Sunday, 21 June 2009
THE WEEKLY POST - 21 June
1. New Writing
A solid week. New part of the novel begun, 6,000 plus words completed that I am happy(ish) with.
Novel wordcount is now c. 75k of which a lot is fluff, but we’re getting somewhere. I also finally, after a lot of procrastination, made a diagram of time-sequences and family relationships– now done. It has added to the sense that ‘I know where I am going’ with this behemoth. This will guide the final two sections as and when. Then will come the editing.
The section I’m working on will hopefully be first-draft-done this coming week.
2. Competition news
I got this email:
Congratulations! Your work has been chosen as the Editor's Choice in Prose for The Binnacle's Sixth Annual Ultra-Short Competition. The judges and I loved it... I should say that I am not one of the judges for the contest, only an arbitrator. I do, nonetheless, read every entry. Typically, I very much concur with the judges, but there are usually a couple works that really could have just as well won one of the prizes. That is where I step in and say that we ought to have at least some recognition for them. When I read your piece, I was just blown away. Wow!
They had over 900 entries, so that's lovely news. It's also nice to know how 'Ed's Choice' is organised - I didnt know! Also, this micro-fiction comp hasn’t yet declared the winners publicly. As soon as it does, I will change this post, and also I will be able to give congrats to the talented friend who has won… clever lady!
3. My Books news
• Ed’s Wife and Other Creatures
This is my second collection, very very different to the first. Funny, for a start…

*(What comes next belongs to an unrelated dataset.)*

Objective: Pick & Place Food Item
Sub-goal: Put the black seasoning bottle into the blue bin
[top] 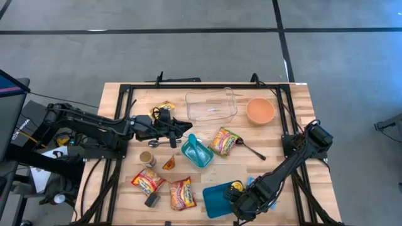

Ed’s Wife will be published on 1st November, by Salt Modern Fiction. Details were finalised this week. Forms signed etc.
Ed’s Wife and other Creatures is a gathering of 70 micro-fictions of which a few have won awards. About 20 will have been published in print in Australia, Ireland, USA and online. And a few translated into a couple of languages other than English.
• Words from a Glass Bubble
I am watching with interest as the hardbacks dwindle on Amazon and the paperbacks take over. As I write, there are three used copies left, at extortionate prices!
Three starting at £50.00 plus postage. Yep. FIFTY QUID. Well if anyone is desperate, I have a few hardbacks left, for a lot less than that.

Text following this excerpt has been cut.